Entretanto, da janela de sua residência, ela pode testemunhar áreas inundadas a apenas uma quadra e meia de distância. Nos últimos dias, Elenara tem observado eventos semelhantes aos descritos por sua mãe, que faleceu em 2023 aos 98 anos de idade.

“Minha mãe falava muito da enchente de 1941, que para a gente era algo um tanto fantástico: como a cidade podia ter ficado alagada desta forma?”, diz Elenara ao portal O Globo. “No momento em que o Guaíba ultrapassou a cota de 1941, foi uma sensação difícil de explicar. Nunca pensei que estaria vivendo uma coisa assim. Imagino que ela sentisse isso na época também”.

Pós-catástrofe

A correspondência de Helena Stein foi escrita imediatamente após as enchentes, em 26 de maio de 1941, como resposta a uma carta de sua irmã Flávia, que residia em outra localidade. Na época com 16 anos, Helena descreveu a experiência como "um assunto muito sério", mencionando dias de escuridão, escassez de água, leite e notícias.
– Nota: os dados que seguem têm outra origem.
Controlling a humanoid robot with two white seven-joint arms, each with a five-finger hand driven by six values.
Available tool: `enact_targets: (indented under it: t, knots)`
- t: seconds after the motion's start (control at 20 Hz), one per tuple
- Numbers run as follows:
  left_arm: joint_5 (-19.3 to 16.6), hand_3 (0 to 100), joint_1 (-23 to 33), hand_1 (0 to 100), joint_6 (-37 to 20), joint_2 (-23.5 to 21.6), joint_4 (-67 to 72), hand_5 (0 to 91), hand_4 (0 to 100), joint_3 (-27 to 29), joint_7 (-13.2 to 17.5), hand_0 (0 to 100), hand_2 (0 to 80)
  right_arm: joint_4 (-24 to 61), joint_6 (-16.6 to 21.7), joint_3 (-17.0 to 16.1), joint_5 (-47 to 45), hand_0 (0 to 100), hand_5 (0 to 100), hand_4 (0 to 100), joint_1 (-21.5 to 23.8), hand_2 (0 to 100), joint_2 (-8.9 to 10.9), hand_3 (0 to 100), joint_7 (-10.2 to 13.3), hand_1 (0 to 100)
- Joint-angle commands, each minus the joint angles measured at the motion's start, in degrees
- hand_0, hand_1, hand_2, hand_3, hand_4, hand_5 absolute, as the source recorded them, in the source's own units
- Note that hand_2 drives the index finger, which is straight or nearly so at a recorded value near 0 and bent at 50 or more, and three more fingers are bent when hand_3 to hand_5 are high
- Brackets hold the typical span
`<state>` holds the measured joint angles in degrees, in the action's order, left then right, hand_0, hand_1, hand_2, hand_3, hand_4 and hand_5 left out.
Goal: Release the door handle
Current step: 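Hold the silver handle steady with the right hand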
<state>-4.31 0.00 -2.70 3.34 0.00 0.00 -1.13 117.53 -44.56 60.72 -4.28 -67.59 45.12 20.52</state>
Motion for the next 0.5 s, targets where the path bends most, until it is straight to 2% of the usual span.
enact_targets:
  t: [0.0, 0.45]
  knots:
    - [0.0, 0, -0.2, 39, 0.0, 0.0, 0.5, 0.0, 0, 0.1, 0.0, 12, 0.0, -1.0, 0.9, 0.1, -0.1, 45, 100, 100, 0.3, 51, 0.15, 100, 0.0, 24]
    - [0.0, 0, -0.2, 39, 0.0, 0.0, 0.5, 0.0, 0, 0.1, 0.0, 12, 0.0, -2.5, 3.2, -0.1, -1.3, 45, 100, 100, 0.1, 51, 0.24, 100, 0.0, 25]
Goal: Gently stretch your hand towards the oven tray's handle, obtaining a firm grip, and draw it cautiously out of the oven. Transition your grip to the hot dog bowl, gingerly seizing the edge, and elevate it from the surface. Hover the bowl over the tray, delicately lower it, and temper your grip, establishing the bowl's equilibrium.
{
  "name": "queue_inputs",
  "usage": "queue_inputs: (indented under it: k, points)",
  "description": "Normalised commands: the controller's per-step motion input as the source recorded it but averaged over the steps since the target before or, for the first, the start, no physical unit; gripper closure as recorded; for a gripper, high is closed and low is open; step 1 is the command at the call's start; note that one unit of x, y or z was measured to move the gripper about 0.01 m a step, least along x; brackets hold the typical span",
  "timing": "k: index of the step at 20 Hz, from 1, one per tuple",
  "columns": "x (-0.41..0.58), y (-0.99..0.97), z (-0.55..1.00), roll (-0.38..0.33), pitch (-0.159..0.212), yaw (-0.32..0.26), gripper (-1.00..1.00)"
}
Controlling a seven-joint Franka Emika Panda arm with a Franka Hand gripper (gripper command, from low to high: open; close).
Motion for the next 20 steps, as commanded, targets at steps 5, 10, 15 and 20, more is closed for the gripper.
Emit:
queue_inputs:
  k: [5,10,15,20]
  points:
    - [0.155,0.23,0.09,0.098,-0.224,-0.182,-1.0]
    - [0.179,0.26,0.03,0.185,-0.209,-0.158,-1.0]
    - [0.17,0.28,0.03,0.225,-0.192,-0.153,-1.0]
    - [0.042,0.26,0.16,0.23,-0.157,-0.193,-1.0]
Ela descreve uma cidade paralisada, com transporte e comunicações interrompidos, e inúmeras pessoas desabrigadas sendo abrigadas em locais como cinemas e instituições educacionais. Helena detalha que a água quase atingiu o segundo andar do Pão dos Pobres e quase engoliu a Igreja de Santo Antônio, no bairro Partenon.

A carta de Helena escrita em 1941 - Arquivo pessoal de Elenara Stein

Elenara guarda em sua residência um acervo contendo as cartas que sua mãe enviava à sua irmã no sul, documentos que ela considera como registros históricos valiosos, repletos de informações sobre o contexto da época e a vida nas cidades.

São relatos históricos porque contém muitas informações sobre a época e a vida das cidades”, diz a arquiteta. “Minha mãe passou pela Segunda Guerra, guerra fria, pandemia e era guerreira, bonita e muito alegre. Mas tinha síndrome de pânico, o que sempre atribuí às suas perdas da infância”.

Confira a carta completa a seguir:

Porto Alegre, 26 de maio de 1941

Flavinha querida, Saudades!

Respondo com carinho tua querida cartinha de 28 do mez passado e que só me veio às mãos hontem. Imagina! Quasi um mez!

Como se foram de enchente? Aqui em Porto Alegre foi um assunto muito sério! As águas atingiram a Rua da Praia. A zona que mais sofreu foi Navegantes, São João e Menino Deus. Foi até Floresta e Passo da Mangueira.

Tia Maria sahiu de casa. Nós quasi que saímos pois faltou uns quatro metros para chegar aqui em casa! Zilá e Carlos passaram várias semanas aqui, flagelados. A água lá foi um bom pedaço acima do assoalho. Este estragou-se completamente, ficando todo embaulado.

A cidade esteve vários dias às escuras, sem água, sem leite, sem jornal, foi mesmo de assustar! A coitada da Belmira perdeu tudo, tudo...os móveis abriram-se todos, estragaram-se completamente.

Os trens pararam e o telegrafo interrompeu. Estávamos simplesmente isolados do interior. Cinemas, colégios, Faculdade de Medicina e Direito ficaram cheios de flagelados e o governo sustentando todo o pessoal. Flagelados 17.000! O professorado todo dando comida e cuidando deles.

No Pão dos Pobres foi até ao segundo andar, quasi cobriu a Igreja de Santo Antonio. Os meninos sahiram e o prejuízo foi calculado em 5 mil contos!

Dizem que em São Jerônimo foi uma cousa horrorosa! Cachoeira (do Sul), a não ser as lavouras, a cidade não sofreu nada, mas o arroz perderam todo.